These `government-wide regulations,' governing age discrimination in programs
and activities receiving Federal financial assistance condemn `any actions
which have [a discriminatory] effect, on the basis of age . . .' (section
90.12 of title 45, Code of Federal Regulations).
(4) None of the regulations under the laws addressed in this subtitle have
ever been invalidated. In 1966, Congress considered and rejected a proposal
to invalidate the disparate impact regulations promulgated pursuant to title
VI of the Civil Rights Act of 1964 (42 U.S.C. 2000d et seq.). In 1975, Congress
reviewed and maintained the implementing regulations promulgated pursuant
to title IX of the Education Amendments of 1972 (20 U.S.C. 1681 et seq.),
pursuant to a statutory procedure designed to afford Congress the opportunity
to invalidate provisions deemed to be inconsistent with congressional intent.
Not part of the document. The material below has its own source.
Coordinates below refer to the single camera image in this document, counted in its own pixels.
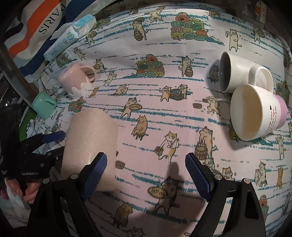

The Supreme Court has recognized that Congress's failure to disapprove regulations
implies that the regulations accurately reflect congressional intent. North
Haven Bd. of Educ. v. Bell, 456 U.S. 512, 533-34 (1982). Moreover, the Supreme
Court explicitly recognized congressional approval of the regulations promulgated
to implement section 504 of the Rehabilitation Act of 1973 (29 U.S.C. 794)
in Consolidated Rail Corp. v. Darrone, 465 U.S. 624, 634 (1984), stating
that `[t]he regulations particularly merit deference in the present case:
the responsible Congressional committees participated in their formation
and both these committees and Congress itself endorsed the regulations in
their final form.'.
(5) All of the civil rights provisions cited in this section were designed
to confer a benefit on persons who were discriminated against. They relied
heavily on private attorneys general for effective enforcement. Congress
acknowledged that it could not secure compliance solely through enforcement
actions initiated by the Attorney General. Newman v. Piggie Park Enterprises,
390 U.S. 400 (1968) (per curiam).
(6) The Supreme Court has made it clear that individuals suffering discrimination
under these statutes have a private right of action in the Federal courts,
and that this is necessary for effective protection of the law, although
Congress did not make such a right of action explicit in the statute. Cannon
v. University of Chicago, 441 U.S. 677 (1979).
(7)(A) Notwithstanding the decision of the Supreme Court in Cort v. Ash,
422 U.S. 66 (1975) to abandon prior precedent and require explicit statutory
statements of a right of action, Congress and the Courts both before and
after Cort have recognized an implied right of action under the above statutes.
For example, Congress has consistently provided the means for enforcing
the statutes. In 1972, Congress established a right to attorney's fees in
private actions brought under title VI of the Civil Rights Act of 1964 (42
U.S.C. 2000d et seq.) and title IX of the Education Amendments of 1972 (20
U.S.C. 1681 et seq.) that continued with enactment of the Civil Rights Attorneys'
Fees Awards Act of 1976
(Public Law 94-559; 90 Stat. 2641). In 1973, Congress provided a right to
attorney's fees for prevailing parties under section 504 of the Rehabilitation
Act of 1973 (29 U.S.C. 794) without expressly stating that there was a right
of action. In 1978 Congress amended the Age Discrimination Act of 1975 (42
U.S.C. 6101 et seq.) to include a right to attorney's fees. Because the Age
Discrimination Act of 1975 was enacted while the Cort decision was pending,
Congress also enacted in 1978 a limited private right of action to enforce
the Age Discrimination Act of 1975.
(B) The Senate Report that accompanied the Civil Rights Attorneys' Fees
Awards Act of 1976 (Public Law 94-559; 90 Stat. 2641) stated that `All of
these civil rights laws . . . depend heavily upon private enforcement, and
fee awards have proved an essential remedy if private citizens are to have
a meaningful opportunity to vindicate the important congressional policies
which these laws contain.' S. Rep. No. 94-1011 (1976).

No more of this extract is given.